Physical characteristics
- • location: 2 mi (3 km) southwest of Cotati, California
- • coordinates: 38°18′38″N 122°43′51″W﻿ / ﻿38.31056°N 122.73083°W
- Mouth: Estero de San Antonio
- • coordinates: 38°16′20″N 122°54′7″W﻿ / ﻿38.27222°N 122.90194°W
- • elevation: 13 ft (4.0 m)
- Length: 16 mi (26 km)

= Stemple Creek =

Stream in Sonoma and Marin Counties, CA

Stemple Creek is a 16 mi long, westward-flowing stream in the California counties of Sonoma and Marin, which feeds into the Estero de San Antonio. Its waters ultimately reach Bodega Bay, part of the Gulf of the Farallones National Marine Sanctuary on the Pacific Ocean.

==Course==
Stemple Creek springs from low-lying coastal hills 2 mi southwest of Cotati. It crosses under Stony Point Road and runs about 1 mi southeast before turning westward. It passes south of Two Rock, California, then crosses into Marin County just west of Training Center Petaluma.
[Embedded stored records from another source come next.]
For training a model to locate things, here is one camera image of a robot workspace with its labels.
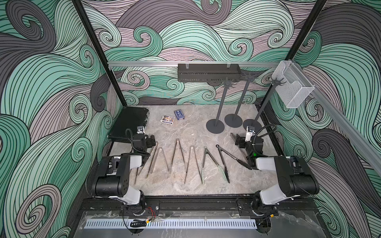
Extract steel tongs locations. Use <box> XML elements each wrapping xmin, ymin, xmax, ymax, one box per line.
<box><xmin>230</xmin><ymin>133</ymin><xmax>237</xmax><ymax>144</ymax></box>
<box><xmin>170</xmin><ymin>138</ymin><xmax>187</xmax><ymax>167</ymax></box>
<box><xmin>134</xmin><ymin>142</ymin><xmax>159</xmax><ymax>185</ymax></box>
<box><xmin>184</xmin><ymin>145</ymin><xmax>202</xmax><ymax>184</ymax></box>
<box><xmin>146</xmin><ymin>147</ymin><xmax>169</xmax><ymax>177</ymax></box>

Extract grey utensil stand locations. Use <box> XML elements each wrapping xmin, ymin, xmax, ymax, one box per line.
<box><xmin>243</xmin><ymin>77</ymin><xmax>286</xmax><ymax>132</ymax></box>
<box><xmin>205</xmin><ymin>78</ymin><xmax>234</xmax><ymax>134</ymax></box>
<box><xmin>224</xmin><ymin>75</ymin><xmax>253</xmax><ymax>128</ymax></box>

The creek follows a sinuous course across northern West Marin, with bridges at Alexander Road, Twin Bridge Road, and State Route 1, to a confluence with the Estero de San Antonio just west of State Route 1.

==Environmental factors==
California's 1994 water quality report designated Stemple Creek as an "impaired" streamway as defined in section 303(d) of the Federal Water Resource Statutes, due to runoff from pasture land and feedlots. Pollutants found at hazardous level in the creek have included copper, ammonia, and zinc.

==Bridges==
Bridges cross Stemple Creek at Route One, Pepper Road, Twin Bridge Road, Alexander Road, Tomales Road, Valley Ford Road, Mecham Road, and Pepper Road. The newest and longest of these, built in 1982, is the 210 ft long concrete slab structure at milepost 47.41 on State Route 1. The oldest, built in 1915, is the 39 ft concrete tee beam bridge carrying Valley Ford Road, located 7.5 mi from State Route 1.